Exercise
Reply with nothing but how many lines in the entries below include "camera".
**** Records ****
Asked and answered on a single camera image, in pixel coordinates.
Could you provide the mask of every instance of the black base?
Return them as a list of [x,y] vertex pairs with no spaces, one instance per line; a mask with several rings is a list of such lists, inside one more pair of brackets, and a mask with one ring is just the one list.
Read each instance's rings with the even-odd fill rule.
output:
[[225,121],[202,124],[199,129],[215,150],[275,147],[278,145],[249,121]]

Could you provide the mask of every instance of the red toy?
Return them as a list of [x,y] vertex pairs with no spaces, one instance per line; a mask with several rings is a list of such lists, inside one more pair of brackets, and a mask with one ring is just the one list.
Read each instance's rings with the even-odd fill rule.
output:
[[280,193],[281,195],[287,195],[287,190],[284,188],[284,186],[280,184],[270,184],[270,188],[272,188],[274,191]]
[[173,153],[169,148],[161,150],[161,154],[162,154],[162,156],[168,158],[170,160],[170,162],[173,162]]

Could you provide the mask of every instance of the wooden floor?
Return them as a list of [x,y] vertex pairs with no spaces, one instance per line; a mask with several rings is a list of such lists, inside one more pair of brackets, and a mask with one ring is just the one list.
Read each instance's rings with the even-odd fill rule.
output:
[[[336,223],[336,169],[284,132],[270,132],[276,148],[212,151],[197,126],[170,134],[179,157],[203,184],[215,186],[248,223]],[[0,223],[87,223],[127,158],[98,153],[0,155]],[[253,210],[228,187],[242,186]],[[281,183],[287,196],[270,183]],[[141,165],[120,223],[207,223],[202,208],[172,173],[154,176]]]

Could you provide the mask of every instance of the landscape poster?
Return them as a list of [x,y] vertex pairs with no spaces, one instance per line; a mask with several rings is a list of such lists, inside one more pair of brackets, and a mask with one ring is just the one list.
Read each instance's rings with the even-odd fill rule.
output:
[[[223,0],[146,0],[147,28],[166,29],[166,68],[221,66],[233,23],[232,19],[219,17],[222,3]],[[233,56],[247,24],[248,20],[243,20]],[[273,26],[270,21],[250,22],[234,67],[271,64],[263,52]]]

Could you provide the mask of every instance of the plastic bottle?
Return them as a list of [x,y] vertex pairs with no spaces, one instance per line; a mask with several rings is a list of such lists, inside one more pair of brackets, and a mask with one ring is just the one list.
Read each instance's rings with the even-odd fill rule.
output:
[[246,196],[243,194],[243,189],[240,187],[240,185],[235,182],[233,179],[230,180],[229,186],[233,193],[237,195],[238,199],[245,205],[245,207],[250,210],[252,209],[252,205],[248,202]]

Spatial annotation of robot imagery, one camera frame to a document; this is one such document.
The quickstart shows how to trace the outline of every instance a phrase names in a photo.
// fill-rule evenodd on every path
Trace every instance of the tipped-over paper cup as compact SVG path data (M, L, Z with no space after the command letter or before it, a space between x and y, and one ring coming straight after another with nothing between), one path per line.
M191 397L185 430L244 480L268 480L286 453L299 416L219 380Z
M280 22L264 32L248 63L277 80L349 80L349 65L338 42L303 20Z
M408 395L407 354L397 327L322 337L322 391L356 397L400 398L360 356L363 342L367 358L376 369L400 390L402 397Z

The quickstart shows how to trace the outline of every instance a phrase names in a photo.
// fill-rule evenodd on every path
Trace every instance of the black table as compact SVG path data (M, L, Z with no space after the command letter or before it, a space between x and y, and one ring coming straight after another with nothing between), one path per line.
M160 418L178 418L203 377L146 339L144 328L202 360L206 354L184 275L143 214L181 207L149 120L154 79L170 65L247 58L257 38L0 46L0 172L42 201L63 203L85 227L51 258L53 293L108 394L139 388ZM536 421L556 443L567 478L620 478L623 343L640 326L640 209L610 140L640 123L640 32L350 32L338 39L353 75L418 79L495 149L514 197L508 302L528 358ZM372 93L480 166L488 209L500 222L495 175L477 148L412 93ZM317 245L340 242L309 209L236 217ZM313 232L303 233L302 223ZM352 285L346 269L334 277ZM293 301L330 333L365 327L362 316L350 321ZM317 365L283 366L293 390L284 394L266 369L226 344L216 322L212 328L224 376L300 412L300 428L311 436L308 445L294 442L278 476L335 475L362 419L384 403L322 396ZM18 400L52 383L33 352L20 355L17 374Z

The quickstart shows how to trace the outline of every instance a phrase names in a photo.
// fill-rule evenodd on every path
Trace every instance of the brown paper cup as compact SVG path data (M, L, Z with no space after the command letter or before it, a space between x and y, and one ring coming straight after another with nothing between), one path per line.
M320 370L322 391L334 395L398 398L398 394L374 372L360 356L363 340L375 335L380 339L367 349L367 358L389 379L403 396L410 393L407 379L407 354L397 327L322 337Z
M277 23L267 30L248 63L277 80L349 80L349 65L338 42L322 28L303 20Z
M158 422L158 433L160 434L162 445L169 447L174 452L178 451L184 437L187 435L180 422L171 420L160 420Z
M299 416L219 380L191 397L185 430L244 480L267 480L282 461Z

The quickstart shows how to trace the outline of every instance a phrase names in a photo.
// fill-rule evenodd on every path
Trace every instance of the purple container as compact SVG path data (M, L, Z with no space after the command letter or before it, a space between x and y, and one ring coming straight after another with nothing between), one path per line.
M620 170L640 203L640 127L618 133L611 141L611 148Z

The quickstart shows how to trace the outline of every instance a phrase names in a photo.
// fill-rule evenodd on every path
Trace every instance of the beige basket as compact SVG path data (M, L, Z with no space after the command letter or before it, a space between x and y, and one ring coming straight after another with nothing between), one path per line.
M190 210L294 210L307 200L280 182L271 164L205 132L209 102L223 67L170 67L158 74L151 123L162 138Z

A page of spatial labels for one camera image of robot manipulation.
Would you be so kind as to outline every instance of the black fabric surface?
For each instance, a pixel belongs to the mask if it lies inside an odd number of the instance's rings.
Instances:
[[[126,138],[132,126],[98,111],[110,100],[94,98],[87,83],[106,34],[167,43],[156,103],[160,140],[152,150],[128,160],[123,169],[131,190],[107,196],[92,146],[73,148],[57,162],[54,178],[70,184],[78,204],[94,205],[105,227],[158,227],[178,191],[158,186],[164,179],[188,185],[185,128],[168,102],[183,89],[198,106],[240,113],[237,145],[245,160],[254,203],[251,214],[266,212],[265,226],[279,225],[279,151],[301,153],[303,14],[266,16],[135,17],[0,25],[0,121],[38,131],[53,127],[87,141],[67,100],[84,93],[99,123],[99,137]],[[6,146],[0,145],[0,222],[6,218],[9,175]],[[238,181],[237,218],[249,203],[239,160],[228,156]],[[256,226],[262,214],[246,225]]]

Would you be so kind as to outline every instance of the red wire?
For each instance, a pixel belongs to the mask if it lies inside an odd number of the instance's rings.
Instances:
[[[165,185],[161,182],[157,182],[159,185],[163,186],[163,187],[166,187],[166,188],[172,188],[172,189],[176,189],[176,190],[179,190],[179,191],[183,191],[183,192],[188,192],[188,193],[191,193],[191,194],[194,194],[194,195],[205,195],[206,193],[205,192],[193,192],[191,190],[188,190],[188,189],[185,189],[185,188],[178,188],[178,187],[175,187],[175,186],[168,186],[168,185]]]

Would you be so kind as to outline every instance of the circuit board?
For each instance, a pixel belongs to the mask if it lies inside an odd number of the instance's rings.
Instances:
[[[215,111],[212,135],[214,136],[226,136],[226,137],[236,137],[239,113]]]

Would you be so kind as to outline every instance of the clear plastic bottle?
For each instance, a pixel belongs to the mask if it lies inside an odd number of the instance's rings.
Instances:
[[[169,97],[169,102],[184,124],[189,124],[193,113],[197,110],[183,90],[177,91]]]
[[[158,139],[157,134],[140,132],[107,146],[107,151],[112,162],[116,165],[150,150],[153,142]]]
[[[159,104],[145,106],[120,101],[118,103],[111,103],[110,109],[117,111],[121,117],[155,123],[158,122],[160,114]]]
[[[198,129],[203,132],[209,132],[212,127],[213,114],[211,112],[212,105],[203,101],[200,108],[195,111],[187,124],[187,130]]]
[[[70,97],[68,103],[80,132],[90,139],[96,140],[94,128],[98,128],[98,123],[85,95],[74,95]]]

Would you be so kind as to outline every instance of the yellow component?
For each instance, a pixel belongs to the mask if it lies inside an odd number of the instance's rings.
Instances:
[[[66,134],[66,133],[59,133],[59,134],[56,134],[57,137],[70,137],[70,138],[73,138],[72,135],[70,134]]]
****
The answer
3